FP-NÖ fordert bindende Volksabstimmung bei Windkraftausbau

Bürger müssen auch Nutzen aus Windrädern ziehen können

St. Pölten (OTS) - "Die ÖVP-Änderung des Raumordnungsgesetzes zum Windkraftausbau löst keine Probleme und schafft nicht die dringend notwendige Klarheit", erklärt heute die freiheitliche Klubobfrau Barbara Rosenkranz die ablehnende Haltung der FPÖ gegenüber dem Windenergie-Antrag der ÖVP im Niederösterreichischen Landtag. "Nach den Vorstellungen der ÖVP soll die Entscheidung über neue Windkraftwerke vor allem im Büro des Landeshauptmannes fallen. Die betroffenen Bürger bleiben ausgeschlossen", so Rosenkranz weiter.

Die Freiheitlichen haben daher einen Antrag eingebracht, der eine Einbindung der betroffenen Bevölkerung in Form einer bindenden Volksabstimmung, sowie eine Neuregelung der Mindestabstände der Windräder zum gewidmeten Wohnbauland vorsieht. Die freiheitliche Klubobfrau weist zudem darauf hin, dass die Bürger in den betroffenen Gemeinden an den wirtschaftlichen Vorzügen der bei ihnen errichteten Windräder profitieren müssten.

"Derzeit ist es so dass die Bürger, die in der Nähe dieser Anlagen leben, die Belastungen zu tragen haben - die Vorzüge genießen aber Investoren aus der Ferne. Das muss dringend geändert werden. Es muss endlich Vernunft und Gerechtigkeit Einzug in die Planung von Windkraftanlagen einziehen", so die Klubobfrau. Durch eine die Gemeindegrenzen übergreifende Zonenregelung könnte beispielsweise festgelegt werden, welche betroffenen Anrainer in den Genuss eines wirtschaftlichen Vorteils, beispielsweise über einen reduzierten Energiepreis, kommen könnten, erklärt Rosenkranz.

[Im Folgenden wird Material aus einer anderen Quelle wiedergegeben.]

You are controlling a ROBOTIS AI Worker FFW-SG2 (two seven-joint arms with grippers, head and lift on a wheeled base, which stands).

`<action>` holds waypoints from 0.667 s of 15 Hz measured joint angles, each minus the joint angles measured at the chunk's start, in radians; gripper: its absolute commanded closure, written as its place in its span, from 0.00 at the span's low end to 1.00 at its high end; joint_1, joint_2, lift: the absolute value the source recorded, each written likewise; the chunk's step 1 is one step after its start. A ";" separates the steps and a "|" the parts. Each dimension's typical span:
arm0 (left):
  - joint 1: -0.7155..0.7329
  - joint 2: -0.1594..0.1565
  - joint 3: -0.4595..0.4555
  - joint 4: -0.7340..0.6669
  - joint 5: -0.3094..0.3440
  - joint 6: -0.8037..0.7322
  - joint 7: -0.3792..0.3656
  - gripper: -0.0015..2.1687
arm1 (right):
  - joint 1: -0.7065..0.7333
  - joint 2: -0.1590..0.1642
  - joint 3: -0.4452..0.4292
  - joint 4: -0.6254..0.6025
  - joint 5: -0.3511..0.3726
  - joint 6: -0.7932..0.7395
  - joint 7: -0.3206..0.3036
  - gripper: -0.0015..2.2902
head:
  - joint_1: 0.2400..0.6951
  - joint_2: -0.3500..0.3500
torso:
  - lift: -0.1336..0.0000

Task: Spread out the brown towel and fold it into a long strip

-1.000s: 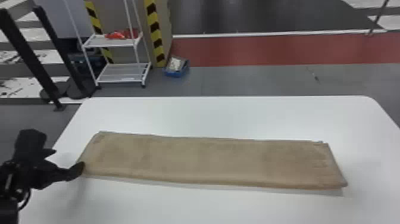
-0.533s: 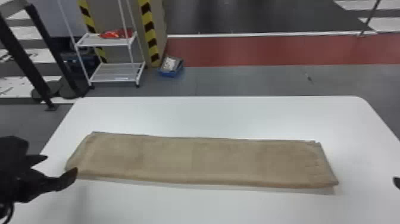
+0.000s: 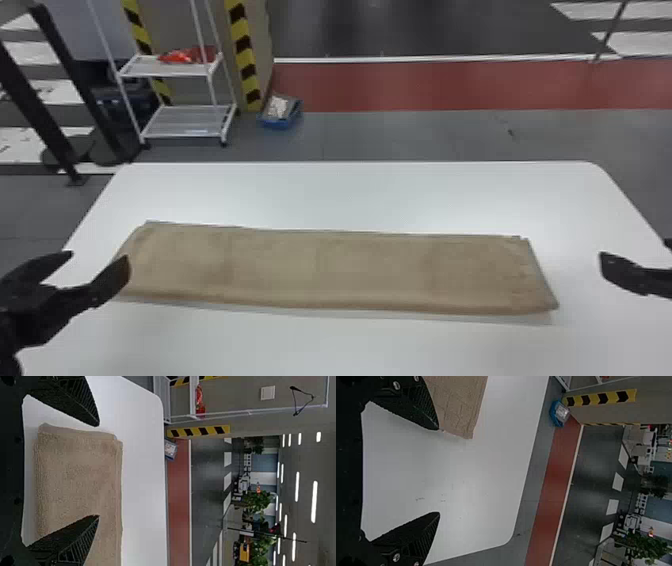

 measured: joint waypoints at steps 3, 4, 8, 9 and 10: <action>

Dass dieser Antrag mit den Stimmen von ÖVP, SPÖ und Grünen abgelehnt wurde, quittiert Rosenkranz mit Kopfschütteln: "Statt klare Regelungen zu schaffen und die betroffenen Niederösterreicher mit einzubinden, wurde viel verpasst: Zum einen, einen Schritt zu mehr Energieautarkie zu setzen und zum anderen dem Windkraftwildwuchs Einhalt zu gebieten".